TOKYO, Japon - Milan et Stockholm ont présenté mercredi au Comité international olympique (CIO) réuni à Tokyo leurs dossiers de candidature pour l'organisation des Jeux olympiques d'hiver 2026 : populaire côté italien, raisonnable côté suédois.

« Je suis fier de dire que les citoyens ont répondu avec un enthousiasme remarquable à l'idée et au défi de devenir une ville hôte » des JO, a affirmé le responsable italien Giuseppe Sala aux délégués des 206 comités olympiques nationaux.

Après le retrait de Calgary en raison d'un « non » appuyé de la population lors d'un referendum le 13 novembre sur l'opportunité d'une candidature de la ville canadienne, M. Sala a insisté sur l'adhésion des Milanais au projet Milan-Cortina d'Ampezzo qu'il défend.

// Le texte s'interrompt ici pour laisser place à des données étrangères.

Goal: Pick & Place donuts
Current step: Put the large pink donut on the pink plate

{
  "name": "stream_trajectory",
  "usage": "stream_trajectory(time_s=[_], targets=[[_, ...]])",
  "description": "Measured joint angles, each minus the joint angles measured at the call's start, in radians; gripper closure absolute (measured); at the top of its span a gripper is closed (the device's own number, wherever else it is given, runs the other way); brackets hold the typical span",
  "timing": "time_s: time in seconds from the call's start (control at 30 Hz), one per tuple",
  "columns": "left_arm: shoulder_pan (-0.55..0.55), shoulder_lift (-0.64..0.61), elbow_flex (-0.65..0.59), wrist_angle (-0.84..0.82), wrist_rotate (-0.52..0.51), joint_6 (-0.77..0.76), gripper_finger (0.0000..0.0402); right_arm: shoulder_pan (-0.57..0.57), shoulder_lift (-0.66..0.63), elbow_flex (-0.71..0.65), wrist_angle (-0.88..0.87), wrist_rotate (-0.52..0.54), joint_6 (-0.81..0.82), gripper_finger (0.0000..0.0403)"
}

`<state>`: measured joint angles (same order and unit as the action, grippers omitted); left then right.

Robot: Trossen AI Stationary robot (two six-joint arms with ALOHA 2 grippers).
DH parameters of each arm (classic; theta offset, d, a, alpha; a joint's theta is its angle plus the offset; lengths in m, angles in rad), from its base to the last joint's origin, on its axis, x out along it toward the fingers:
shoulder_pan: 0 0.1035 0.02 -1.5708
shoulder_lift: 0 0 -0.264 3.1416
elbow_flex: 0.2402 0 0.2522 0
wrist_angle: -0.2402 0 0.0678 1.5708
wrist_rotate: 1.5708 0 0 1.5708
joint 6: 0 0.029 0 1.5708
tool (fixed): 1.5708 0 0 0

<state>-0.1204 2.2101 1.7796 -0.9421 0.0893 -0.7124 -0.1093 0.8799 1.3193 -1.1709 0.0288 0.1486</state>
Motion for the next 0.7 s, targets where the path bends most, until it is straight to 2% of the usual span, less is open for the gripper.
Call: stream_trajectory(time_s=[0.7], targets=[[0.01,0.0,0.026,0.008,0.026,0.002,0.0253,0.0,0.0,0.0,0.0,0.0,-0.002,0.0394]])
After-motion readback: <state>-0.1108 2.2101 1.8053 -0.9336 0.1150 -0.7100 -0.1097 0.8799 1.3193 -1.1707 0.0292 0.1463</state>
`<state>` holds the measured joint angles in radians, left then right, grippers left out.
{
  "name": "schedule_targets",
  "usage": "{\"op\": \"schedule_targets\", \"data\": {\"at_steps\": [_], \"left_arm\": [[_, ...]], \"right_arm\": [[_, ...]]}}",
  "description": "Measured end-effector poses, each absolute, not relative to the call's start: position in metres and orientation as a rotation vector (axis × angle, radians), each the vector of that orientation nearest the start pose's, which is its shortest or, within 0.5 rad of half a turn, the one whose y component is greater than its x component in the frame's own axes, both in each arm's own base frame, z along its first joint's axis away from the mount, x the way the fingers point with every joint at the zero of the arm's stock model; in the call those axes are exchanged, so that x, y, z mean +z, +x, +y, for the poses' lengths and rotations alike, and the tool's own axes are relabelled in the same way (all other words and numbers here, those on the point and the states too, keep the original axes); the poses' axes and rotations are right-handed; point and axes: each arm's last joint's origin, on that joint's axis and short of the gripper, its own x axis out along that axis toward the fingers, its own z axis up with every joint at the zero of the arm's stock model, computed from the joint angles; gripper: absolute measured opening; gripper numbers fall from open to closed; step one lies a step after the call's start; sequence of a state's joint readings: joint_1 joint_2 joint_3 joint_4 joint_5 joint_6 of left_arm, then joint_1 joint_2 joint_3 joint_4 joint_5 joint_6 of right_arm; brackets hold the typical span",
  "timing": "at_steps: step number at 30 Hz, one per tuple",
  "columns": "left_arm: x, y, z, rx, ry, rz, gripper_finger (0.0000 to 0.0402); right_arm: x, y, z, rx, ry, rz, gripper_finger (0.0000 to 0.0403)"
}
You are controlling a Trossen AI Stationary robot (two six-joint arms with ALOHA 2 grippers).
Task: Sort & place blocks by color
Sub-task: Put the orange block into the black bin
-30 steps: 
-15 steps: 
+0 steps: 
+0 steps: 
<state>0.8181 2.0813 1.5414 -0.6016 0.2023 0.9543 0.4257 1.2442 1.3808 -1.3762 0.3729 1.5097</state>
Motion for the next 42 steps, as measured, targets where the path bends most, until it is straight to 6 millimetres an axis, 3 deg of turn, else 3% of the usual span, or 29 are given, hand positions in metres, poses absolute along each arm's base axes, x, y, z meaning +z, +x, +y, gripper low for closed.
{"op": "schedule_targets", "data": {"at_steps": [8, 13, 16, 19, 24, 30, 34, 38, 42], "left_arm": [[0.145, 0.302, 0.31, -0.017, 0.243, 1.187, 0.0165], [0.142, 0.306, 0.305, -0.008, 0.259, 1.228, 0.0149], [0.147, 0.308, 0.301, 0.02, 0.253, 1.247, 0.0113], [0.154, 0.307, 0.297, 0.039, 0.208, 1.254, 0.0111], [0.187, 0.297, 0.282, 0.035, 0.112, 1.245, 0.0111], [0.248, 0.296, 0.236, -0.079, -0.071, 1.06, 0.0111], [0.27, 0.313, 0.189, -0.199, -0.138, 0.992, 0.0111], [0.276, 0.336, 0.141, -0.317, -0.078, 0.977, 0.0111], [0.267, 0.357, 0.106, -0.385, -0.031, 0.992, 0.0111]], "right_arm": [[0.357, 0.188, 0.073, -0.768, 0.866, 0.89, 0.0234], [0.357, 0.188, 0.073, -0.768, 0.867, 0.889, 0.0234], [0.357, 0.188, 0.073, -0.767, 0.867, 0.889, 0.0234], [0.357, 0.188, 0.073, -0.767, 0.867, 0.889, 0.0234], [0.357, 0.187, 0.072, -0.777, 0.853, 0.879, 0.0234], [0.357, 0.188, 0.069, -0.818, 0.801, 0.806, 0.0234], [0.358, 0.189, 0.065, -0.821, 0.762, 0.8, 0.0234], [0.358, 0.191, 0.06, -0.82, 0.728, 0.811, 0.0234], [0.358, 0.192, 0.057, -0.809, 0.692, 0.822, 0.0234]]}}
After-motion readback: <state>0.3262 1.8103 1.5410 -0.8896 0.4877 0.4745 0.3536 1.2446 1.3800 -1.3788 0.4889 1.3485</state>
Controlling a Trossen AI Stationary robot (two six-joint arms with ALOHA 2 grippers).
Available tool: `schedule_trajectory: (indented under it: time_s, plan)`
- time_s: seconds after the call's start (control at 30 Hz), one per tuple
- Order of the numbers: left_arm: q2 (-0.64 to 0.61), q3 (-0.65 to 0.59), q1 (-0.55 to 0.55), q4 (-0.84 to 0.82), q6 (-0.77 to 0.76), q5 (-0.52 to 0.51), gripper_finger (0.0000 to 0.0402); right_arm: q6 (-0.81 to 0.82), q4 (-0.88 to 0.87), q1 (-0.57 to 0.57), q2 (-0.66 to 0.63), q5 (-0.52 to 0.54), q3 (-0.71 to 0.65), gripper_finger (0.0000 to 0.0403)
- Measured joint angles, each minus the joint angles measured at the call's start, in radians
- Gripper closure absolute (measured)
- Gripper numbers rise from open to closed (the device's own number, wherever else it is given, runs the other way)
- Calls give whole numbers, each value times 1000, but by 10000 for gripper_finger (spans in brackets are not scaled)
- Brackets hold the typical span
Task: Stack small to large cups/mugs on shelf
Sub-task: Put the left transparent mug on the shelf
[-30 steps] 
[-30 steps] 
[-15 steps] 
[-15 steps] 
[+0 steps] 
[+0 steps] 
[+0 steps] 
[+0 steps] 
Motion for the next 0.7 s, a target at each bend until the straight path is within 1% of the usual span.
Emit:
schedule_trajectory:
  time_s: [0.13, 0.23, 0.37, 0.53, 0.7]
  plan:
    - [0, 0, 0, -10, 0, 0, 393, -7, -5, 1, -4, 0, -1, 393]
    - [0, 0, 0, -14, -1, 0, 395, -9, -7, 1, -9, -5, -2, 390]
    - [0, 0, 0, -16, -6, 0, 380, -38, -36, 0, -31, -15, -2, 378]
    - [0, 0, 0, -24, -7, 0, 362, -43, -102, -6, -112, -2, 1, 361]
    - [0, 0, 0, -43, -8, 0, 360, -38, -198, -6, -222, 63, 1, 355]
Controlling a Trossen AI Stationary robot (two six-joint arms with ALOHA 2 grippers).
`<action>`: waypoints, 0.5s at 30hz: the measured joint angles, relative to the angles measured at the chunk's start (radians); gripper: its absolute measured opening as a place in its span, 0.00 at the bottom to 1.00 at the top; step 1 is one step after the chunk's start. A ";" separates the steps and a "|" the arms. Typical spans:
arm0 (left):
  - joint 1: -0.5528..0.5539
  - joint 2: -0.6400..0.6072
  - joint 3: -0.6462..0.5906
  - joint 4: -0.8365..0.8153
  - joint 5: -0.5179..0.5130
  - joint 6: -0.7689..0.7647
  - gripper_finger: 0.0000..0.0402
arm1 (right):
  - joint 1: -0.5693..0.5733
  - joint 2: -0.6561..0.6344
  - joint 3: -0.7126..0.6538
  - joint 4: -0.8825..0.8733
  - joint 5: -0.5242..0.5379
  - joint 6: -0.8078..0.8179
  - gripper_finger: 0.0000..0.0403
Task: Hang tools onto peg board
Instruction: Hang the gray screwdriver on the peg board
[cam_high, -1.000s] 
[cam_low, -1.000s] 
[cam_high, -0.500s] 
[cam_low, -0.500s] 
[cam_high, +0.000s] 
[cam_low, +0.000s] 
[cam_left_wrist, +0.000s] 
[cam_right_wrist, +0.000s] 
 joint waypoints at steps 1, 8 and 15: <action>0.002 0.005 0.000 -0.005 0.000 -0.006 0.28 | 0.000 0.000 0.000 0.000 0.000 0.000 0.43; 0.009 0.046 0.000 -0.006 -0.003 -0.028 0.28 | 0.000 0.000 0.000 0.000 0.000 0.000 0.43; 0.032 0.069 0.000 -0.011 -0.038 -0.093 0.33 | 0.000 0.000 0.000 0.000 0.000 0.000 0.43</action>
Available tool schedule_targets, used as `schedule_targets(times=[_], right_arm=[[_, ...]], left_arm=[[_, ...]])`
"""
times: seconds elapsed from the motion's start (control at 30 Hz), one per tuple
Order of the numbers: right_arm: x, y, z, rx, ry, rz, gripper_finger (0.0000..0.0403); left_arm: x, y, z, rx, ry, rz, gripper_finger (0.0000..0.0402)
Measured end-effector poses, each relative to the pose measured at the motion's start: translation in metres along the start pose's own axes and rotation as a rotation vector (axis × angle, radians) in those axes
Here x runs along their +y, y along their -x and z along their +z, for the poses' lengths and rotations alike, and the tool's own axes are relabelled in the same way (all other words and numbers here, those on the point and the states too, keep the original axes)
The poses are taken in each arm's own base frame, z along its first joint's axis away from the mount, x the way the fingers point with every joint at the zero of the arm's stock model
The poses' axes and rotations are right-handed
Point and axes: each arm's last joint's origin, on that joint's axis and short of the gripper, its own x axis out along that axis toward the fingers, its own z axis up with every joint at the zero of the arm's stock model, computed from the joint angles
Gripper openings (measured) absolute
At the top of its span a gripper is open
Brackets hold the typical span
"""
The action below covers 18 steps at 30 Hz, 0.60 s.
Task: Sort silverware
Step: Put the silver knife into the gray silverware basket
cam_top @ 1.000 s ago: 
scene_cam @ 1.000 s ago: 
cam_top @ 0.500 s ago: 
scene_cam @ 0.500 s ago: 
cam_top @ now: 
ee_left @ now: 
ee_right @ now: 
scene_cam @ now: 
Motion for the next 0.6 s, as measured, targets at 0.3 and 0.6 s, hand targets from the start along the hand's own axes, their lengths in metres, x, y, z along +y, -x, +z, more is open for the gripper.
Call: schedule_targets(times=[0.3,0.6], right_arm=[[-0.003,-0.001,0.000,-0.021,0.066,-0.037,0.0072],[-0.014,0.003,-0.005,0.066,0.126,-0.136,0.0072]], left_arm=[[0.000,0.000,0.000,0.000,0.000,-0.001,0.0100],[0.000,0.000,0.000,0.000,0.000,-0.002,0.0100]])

Il a ainsi affirmé aux délégués que, selon un sondage récent à l'initiative du CIO, 83% des habitants de la région étaient favorables à l'accueil des JO-2026.

Il a en outre souligné que le dossier italien associait le décor des Alpes – « les plus belles montagnes du monde » – et la ville de Milan, « symbole du style et de l'élégance ».

De son côté, le responsable du dossier de candidature de Stockholm Richard Brisius a insisté sur les qualités d'une capitale « qui offre tout ce que vous voulez », soulignant le côté raisonnable financièrement de la candidature suédoise.

« Notre plan répond à la nouvelle réalité du CIO qui veut que nous utilisions ce dont nous disposons là où nous en disposons, pour ne construire qu'aussi peu que possible », a vanté M. Brisius, sans oublier le soutien populaire.

« Vous avez une ville et un pays entier à qui vous pouvez faire confiance pour organiser ce dont le mouvement olympique a besoin actuellement », a-t-il affirmé.

La course à l'organisation des JO-2026 a mis en avant un désir de réduction des dépenses liées à l'événement et plusieurs villes ont abandonné leur projet de candidature.

Outre Calgary, Sion (Suisse) et Graz (Autriche) ont ainsi évoqué un manque de soutien politique ou populaire. Sapporo (Japon) a décidé de se reconcentrer sur les JO de 2030. Si bien que le CIO n'a plus le choix qu'entre deux candidatures pour 2026, ce qui embarrasse le président du CIO Thomas Bach.

« Nous n'avons pas de plan B. Il n'y a pas de plan B », a-t-il déclaré à l'agence japonaise Kyodo avant la réunion de Tokyo.

La ville hôte des JO d'hiver 2026 doit être annoncée en juin à Lausanne (Suisse).